## Your task
Go through the data below and repeat it exactly, skipping each picture.

==== Data provided ====

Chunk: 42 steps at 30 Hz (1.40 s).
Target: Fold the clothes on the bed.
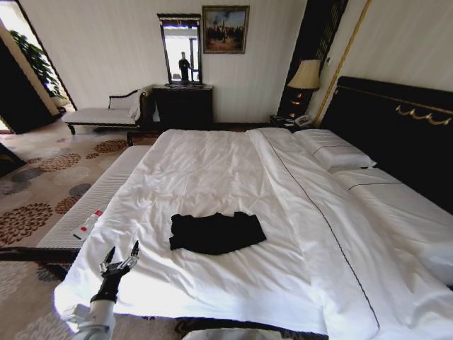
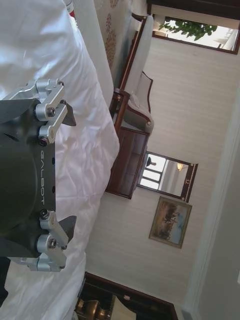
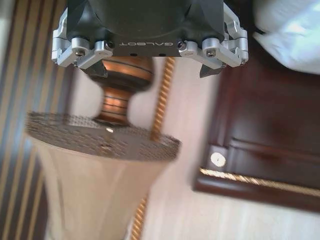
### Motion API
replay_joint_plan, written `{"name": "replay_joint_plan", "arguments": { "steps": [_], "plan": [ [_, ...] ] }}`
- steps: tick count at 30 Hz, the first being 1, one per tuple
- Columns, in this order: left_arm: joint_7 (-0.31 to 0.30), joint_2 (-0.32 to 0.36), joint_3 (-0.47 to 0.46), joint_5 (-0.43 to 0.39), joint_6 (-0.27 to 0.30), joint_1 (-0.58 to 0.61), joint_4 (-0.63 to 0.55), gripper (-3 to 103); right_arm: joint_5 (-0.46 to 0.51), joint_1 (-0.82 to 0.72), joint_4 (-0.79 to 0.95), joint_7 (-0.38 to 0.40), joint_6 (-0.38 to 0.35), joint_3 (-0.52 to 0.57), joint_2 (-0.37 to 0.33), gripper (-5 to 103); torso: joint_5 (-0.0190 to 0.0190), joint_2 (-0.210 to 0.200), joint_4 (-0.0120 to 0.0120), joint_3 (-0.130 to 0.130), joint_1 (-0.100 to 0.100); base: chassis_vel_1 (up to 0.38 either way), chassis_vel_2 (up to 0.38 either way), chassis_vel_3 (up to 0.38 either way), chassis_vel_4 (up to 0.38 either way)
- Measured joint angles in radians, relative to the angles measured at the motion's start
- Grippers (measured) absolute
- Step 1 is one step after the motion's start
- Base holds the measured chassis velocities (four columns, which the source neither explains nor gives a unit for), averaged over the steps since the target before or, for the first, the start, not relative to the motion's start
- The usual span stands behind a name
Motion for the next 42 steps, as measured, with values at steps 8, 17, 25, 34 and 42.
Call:
{"name": "replay_joint_plan", "arguments": {
  "steps": [8, 17, 25, 34, 42],
  "plan": [
    [0.0, -0.009, -0.034, 0.009, -0.005, 0.038, -0.019, 100, 0.318, 0.098, 0.003, -0.295, 0.124, -0.18, 0.034, 100, 0.0007, 0.0, -0.001, 0.0, 0.0, 0.0, 0.0, 0.0, 0.0],
    [0.0, -0.016, -0.075, 0.026, -0.016, 0.099, -0.073, 100, 0.759, 0.227, -0.099, -0.418, 0.191, -0.338, 0.079, 100, 0.0001, 0.0, -0.0009, 0.0, 0.0, 0.0, 0.0, 0.0, 0.0],
    [-0.003, -0.032, -0.072, 0.049, -0.012, 0.109, -0.101, 100, 0.928, 0.323, -0.357, -0.438, 0.218, -0.293, 0.03, 100, 0.0002, 0.0, -0.0003, 0.0, 0.0, 0.0, 0.0, 0.0, 0.0],
    [-0.012, -0.031, -0.065, 0.058, 0.017, 0.093, -0.115, 100, 1.099, 0.4, -0.439, -0.463, 0.178, -0.333, 0.045, 100, 0.0, 0.0, -0.0004, 0.0, 0.0, 0.0, 0.0, 0.0, 0.0],
    [-0.014, -0.021, -0.072, 0.053, 0.017, 0.09, -0.088, 100, 1.17, 0.427, -0.418, -0.409, 0.145, -0.331, 0.049, 100, 0.0012, 0.0, -0.0009, 0.0, 0.0, 0.0, 0.0, 0.0, 0.0]
  ]
}}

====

## Result for this task
Chunk: 42 steps at 30 Hz (1.40 s).
Target: Fold the clothes on the bed.
### Motion API
replay_joint_plan, written `{"name": "replay_joint_plan", "arguments": { "steps": [_], "plan": [ [_, ...] ] }}`
- steps: tick count at 30 Hz, the first being 1, one per tuple
- Columns, in this order: left_arm: joint_7 (-0.31 to 0.30), joint_2 (-0.32 to 0.36), joint_3 (-0.47 to 0.46), joint_5 (-0.43 to 0.39), joint_6 (-0.27 to 0.30), joint_1 (-0.58 to 0.61), joint_4 (-0.63 to 0.55), gripper (-3 to 103); right_arm: joint_5 (-0.46 to 0.51), joint_1 (-0.82 to 0.72), joint_4 (-0.79 to 0.95), joint_7 (-0.38 to 0.40), joint_6 (-0.38 to 0.35), joint_3 (-0.52 to 0.57), joint_2 (-0.37 to 0.33), gripper (-5 to 103); torso: joint_5 (-0.0190 to 0.0190), joint_2 (-0.210 to 0.200), joint_4 (-0.0120 to 0.0120), joint_3 (-0.130 to 0.130), joint_1 (-0.100 to 0.100); base: chassis_vel_1 (up to 0.38 either way), chassis_vel_2 (up to 0.38 either way), chassis_vel_3 (up to 0.38 either way), chassis_vel_4 (up to 0.38 either way)
- Measured joint angles in radians, relative to the angles measured at the motion's start
- Grippers (measured) absolute
- Step 1 is one step after the motion's start
- Base holds the measured chassis velocities (four columns, which the source neither explains nor gives a unit for), averaged over the steps since the target before or, for the first, the start, not relative to the motion's start
- The usual span stands behind a name
Motion for the next 42 steps, as measured, with values at steps 8, 17, 25, 34 and 42.
Call:
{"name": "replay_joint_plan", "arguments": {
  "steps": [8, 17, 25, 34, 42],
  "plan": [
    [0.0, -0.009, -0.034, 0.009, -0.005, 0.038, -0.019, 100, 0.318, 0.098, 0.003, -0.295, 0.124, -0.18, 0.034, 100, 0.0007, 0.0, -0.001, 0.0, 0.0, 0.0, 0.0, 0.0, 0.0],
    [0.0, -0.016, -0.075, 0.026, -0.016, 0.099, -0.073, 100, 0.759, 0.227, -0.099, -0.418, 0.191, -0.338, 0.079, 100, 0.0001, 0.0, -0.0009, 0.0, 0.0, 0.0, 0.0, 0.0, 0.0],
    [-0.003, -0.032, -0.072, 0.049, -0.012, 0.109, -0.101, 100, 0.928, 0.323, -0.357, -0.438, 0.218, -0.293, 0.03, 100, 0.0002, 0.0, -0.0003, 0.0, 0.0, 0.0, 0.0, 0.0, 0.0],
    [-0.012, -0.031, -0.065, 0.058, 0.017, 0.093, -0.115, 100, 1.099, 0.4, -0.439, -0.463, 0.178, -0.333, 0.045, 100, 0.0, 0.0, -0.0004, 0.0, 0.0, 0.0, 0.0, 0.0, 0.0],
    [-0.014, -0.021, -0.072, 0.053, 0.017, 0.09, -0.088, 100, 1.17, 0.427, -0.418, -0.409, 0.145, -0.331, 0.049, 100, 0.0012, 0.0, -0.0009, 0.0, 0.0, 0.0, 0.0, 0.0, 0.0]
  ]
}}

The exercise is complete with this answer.